A snowball Earth could eventually be thawed when enough carbon dioxide had outgassed from ongoing volcanic processes to create a super-greenhouse (Kirschvink, 1992). Iron formation would precipitate as the ice melted and oxygen re-entered the marine system; iron formation does indeed occur in some Neo-proterozoic glacial deposits. Carbonate deposits (termed “cap carbonates”), more typical of warm conditions, overlie Neoproterozoic glacial deposits (Figure 1). Hoffman et al. (1998) tied the cap carbonates to the postglacial greenhouse, where a vigorously reinstated hydrologic and weathering cycle would serve to flush ions from readily available continental debris into the ocean to rapidly precipitate carbonate rocks on top of glacial deposits. The hypothesis was tidy, and had predictive power.
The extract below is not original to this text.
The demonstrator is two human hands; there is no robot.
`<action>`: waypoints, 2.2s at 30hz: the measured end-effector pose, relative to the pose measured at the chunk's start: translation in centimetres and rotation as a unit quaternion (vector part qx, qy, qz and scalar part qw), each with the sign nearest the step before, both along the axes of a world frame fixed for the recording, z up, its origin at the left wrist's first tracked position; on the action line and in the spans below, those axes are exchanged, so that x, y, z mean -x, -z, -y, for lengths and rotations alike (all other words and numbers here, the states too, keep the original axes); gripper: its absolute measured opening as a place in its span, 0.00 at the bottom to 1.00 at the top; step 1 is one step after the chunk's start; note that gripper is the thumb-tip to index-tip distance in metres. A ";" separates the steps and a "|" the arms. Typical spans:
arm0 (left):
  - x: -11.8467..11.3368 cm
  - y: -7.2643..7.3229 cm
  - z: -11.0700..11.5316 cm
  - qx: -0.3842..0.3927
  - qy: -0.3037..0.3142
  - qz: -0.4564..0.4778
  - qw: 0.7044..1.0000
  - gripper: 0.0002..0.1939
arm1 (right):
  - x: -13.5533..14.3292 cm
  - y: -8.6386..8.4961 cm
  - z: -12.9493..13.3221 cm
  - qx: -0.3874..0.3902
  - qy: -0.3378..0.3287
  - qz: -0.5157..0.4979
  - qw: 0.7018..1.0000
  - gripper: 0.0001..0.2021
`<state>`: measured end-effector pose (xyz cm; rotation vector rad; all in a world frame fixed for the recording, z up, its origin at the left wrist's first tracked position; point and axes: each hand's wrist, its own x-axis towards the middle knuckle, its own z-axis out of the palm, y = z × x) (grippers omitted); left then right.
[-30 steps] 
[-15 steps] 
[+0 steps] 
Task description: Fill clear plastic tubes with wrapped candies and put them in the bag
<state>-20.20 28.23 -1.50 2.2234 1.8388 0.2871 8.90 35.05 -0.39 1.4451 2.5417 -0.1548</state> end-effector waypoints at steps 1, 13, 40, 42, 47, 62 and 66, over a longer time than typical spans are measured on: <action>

Furthermore, it did not escape notice that the diversification of metazoan life occurred just after the “snowball” glaciations–could there be a link?

As such, the snowball Earth hypothesis has met with tremendous interest … and controversy. A major part of this ongoing debate surrounds the scale and severity of Neoproterozoic glaciations: was the Earth completely frozen (snowball) or was there open water at low latitudes (slushball)? If completely frozen, then there would be no room for Pleistocene-style waxing and waning glacial-interglacial cycles: the Earth would be in a frozen state, with little chemical weathering, until the termination of the snowball.

A new study from Ruben Rieu et al. (this issue of Geology) addresses this debate in a novel way. A consequence of a snowball Earth should be the inhibition of the planet's hydrologic cycle, which might allow for some measure of physical weathering, but should stop virtually all chemical weathering of continental silicates. Through proxies for chemical weathering (the mineralogical index of alteration, MIA, and the chemical index of alteration, CIA), Rieu et al. find variation in continental silicate weathering throughout a Neoproterozoic glaciation, arguing for the waxing and waning of an active hydrologic cycle capable of both physical and chemical weathering. In fact, the CIA and MIA attain similar levels during the ice age and during the deposition of the postglacial cap carbonate. This seems to contradict the snowball Earth hypothesis: it denotes a cyclic, warm, active hydrologic and weathering cycle during the ice age, not unlike what we might predict from a typical Pleistocene glacial/interglacial succession. Such indications of warm, humid interglacials during the ice age are completely at odds with the hydrologic and weathering cycle predicted by the snowball Earth hypothesis.

The debate does not stop here. Modelers point out that the ice-albedo feedback is too simple and does not account for enough parameters to be considered realistic (e.g., Poulsen, 2003), while others counter that the models, with their roots in modern climate, are inappropriate for the non-actualistic conditions of Neoproterozoic time (Schrag and Hoffman, 2001). The case for iron formation may be somewhat overstated; where abundant, it seems to have formed in association with rift deposits (Young, 2002), and new data demonstrate the oceans may have been largely anoxic throughout much of the Neoproterozoic, not just during glaciation (Canfield et al., 2007). Many different hypotheses are available to explain the cap carbonates (e.g., Grotzinger and Knoll, 1995; Hoffman et al., 1998; Kennedy et al., 2001; Ridgwell et al., 2003; and Shields, 2005). Finally, the case for global ecosystem crash has not withstood careful scrutiny (Corsetti et al., 2003; Corsetti et al., 2006); biomarkers indicating a “healthy” photosynthesis-based ecosystem have been noted from within glacial deposits (Olcott et al., 2005), and post-glacial diversity trends appear sufficiently disconnected from the glaciations to preclude a cause and effect (e.g., Grey et al., 2003). Nevertheless, the snowball Earth hypothesis has reinvigorated interest in the Neoproterozoic and spurred on many scientific investigations in a way that only a truly provocative and innovative hypothesis can, regardless of the current lack of consensus.

Much–one might even say most–of the geochemical work surrounding snowball Earth has focused on postglacial cap carbonates. The new study by Rieu et al. reminds us that there is a lot to learn from glacial deposits themselves, which remain a relatively untapped resource with respect to novel analyses. Furthermore, preglacial rocks should provide a target to help us understand the processes that initiated the Neoproterozoic glaciations in the first place.